Go through the data and copy every line in which "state" appears.

Stored data.
##########

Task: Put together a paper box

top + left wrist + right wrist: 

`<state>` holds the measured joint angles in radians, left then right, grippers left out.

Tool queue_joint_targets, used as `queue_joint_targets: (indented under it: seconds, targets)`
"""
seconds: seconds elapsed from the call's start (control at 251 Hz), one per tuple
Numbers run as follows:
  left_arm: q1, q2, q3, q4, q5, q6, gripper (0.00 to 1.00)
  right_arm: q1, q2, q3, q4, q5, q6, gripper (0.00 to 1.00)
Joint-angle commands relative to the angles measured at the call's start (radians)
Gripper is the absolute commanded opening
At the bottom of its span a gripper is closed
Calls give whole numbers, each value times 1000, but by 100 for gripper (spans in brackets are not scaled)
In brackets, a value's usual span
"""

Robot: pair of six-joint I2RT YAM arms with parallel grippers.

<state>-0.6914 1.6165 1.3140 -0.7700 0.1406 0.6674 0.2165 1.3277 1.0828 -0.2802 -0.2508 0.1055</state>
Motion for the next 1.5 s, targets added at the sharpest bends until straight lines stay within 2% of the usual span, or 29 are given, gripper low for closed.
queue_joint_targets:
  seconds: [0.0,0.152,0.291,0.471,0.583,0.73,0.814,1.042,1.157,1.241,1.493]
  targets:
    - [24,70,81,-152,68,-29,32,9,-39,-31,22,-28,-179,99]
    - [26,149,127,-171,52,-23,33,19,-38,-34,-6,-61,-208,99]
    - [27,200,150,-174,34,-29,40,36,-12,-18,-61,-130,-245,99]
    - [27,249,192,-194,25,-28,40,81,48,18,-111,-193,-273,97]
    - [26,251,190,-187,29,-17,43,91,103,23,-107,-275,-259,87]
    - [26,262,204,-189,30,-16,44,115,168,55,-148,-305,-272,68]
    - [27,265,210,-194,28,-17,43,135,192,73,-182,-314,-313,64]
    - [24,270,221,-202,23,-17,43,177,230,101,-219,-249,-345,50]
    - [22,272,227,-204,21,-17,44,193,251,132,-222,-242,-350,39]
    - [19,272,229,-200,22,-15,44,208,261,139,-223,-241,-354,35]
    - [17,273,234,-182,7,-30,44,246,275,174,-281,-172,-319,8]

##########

Answer to this exercise.
`<state>` holds the measured joint angles in radians, left then right, grippers left out.
<state>-0.6914 1.6165 1.3140 -0.7700 0.1406 0.6674 0.2165 1.3277 1.0828 -0.2802 -0.2508 0.1055</state>

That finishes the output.